I disagree. If energy is cheap enough, wasting it is not a problem. Conserving energy costs human work and effort, if the cost of acquiring more energy is cheaper than the cost of conservation (including all the externalities), then it's better to waste the energy.
So does making energy, nomatter the cost. The question is, do you want something else than putting your dollars on fire in an outdated energy sector? My electrcity bill with high energy prices and every single modern comfort is around 20$ a month. I could also pay 100$ or 200$. but I rather use the difference on something else than paying the utility company.
Of R&D. I see nothing wrong in the government spending a lot of money to develop long-term energy solutions, whether we are talking about gas, solar or fusion.
Putting taxdollars into developing outdated technology is bad. Also its an already established sector unlike solar for example. Plus its also susidize of the gas price. Meanign what you think is cheap aint so cheap as you think. Plus the R&D is wasted in obsolete technology. You didnt create hightech jobs, you created more poor mans jobs.
Giving temporary tax credits for fledgling industries to drive participation is also pretty much standard practice in most of the world. In fact, tax breaks for fracking are going to hit Europe pretty damn soon -- they have already been proposed in the UK and will be a major talking point on the mainland by the summer. Nat gas is a very cheap and easy way to hit the CO2 reduction standards that EU has agreed to, much cheaper than conservation or renevables. Once the shale gas reservers in the EU are properly surveyed, states are going to be falling over themselves to attract fracking operators, simply because of just how freaking awesome cheap energy is for the economy.

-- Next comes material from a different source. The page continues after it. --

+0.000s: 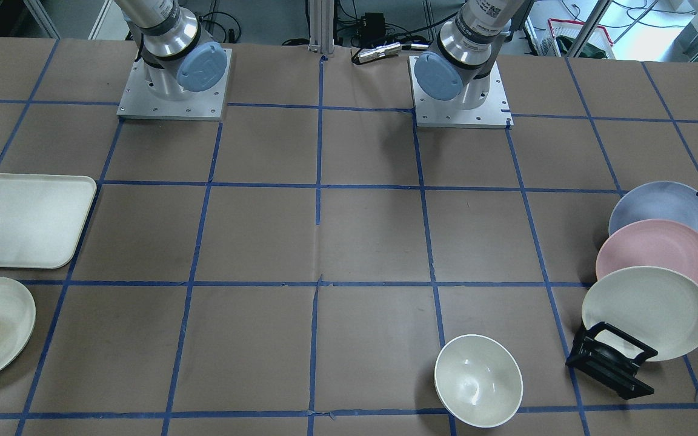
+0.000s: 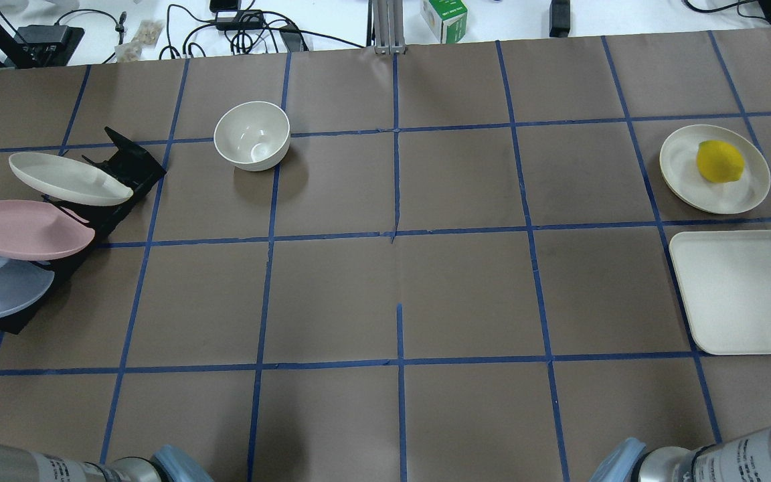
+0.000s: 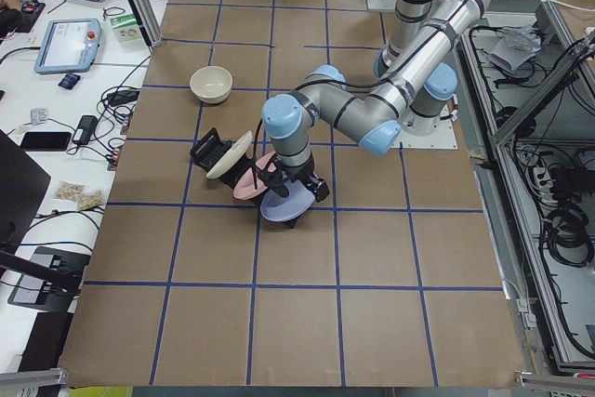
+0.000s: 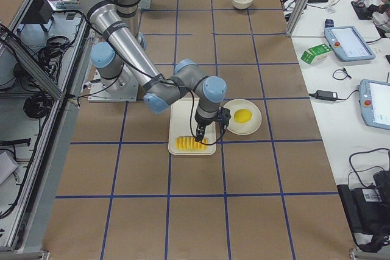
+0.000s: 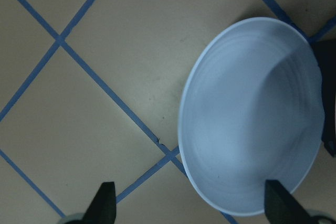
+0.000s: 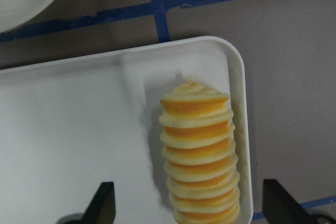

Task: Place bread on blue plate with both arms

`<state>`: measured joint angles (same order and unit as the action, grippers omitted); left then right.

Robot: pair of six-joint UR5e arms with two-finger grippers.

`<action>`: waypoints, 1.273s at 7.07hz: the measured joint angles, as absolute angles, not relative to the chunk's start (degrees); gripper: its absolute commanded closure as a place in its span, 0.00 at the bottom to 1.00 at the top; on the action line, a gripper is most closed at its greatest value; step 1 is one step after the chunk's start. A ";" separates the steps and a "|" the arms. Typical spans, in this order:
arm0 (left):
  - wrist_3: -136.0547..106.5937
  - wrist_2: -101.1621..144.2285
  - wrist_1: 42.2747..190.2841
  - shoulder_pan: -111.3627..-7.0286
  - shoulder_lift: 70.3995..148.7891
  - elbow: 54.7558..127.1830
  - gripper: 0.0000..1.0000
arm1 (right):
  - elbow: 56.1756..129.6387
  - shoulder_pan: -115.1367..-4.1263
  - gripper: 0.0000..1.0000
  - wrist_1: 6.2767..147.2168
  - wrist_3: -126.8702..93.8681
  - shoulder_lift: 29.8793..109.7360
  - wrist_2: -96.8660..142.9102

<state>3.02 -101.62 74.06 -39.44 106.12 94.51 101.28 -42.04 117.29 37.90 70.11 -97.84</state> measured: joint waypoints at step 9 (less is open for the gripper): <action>2.78 -105.19 70.73 -38.63 108.12 97.11 0.74 | 101.33 -41.58 1.00 118.19 37.61 62.25 -101.59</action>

70 years or how long the tax credits have lasted aint temporary.
I doubt europe will touch fracking. I cant imagine it at all, its against what the europe wants.
There have been no direct price subsidies of nat gas. There is no need, the prices are lower than ever without any.
No, and its already proven otherwise. The energy sector in the US is anything but a free market.
But no, their cheaper price is not paid by the tax. They way you talk about subsidies, it sounds like you think that Americans pay the difference between their energy costs and ours in their taxes, that is, to make nat gas 80% cheaper, they have to pay all that 80% in their taxes. This is simply not true in any way, shape or form.
By your link, the total DoE expenditure on fracking is something like 11B over 20 years. That includes all the research and the tax credits. The value of the created additional production is now something like $50B a year, when measured at the very low present prices. Fracking is estimated to be able to provide this level of production for at least 20 years. No matter how you dice that, that's a pretty damn good investment.
The 11B$ is from 1980 to 2002. And it only covers direct subsidizing. The entire energy sector in the US is estimated to avoid costs in one way or the other for around 1.69T$ a year.
Also it doesnt add any value at all, more the opposite. You simply burn your dollars on energy instead of on something else that actually creates value.
Cheap got expensive.
Fracking subsidies include tax breaks, government funding into research, lost government revenue such as discounted drilling fees, and federally-subsidized
external costs, such as health care expenses and environmental clean-up due to negative and harmful effects.
Its the taxpayer who sits with the bill in the last end. Nomatter how you try and turn it. Its anything but that dream of cheap energy you claim it is. Fracking belongs to the past. Outdated and obsolete.
Its no different than the trashfood americans fill themselves with. (I dont hope anyone feel bad about the wording.). But the corn subsidizing is the exact same problem. Soda and burgers are cheaper than real food. Meat is being washed in amonia to clear bacteria, simply because its cheaper to feed cows corn instead of grass. And who pays to make americans fat and suffer from a wide variarity of food related diseases? Taxpayers. The same people who cant afford proper food becaue they taxdollars is rerouted. And they end up paying even more for the medical needed on top. The same applies for the energy sector. I wouldnt br surprised if the real cost of electricity in the US was around 40-50c per Kw/h.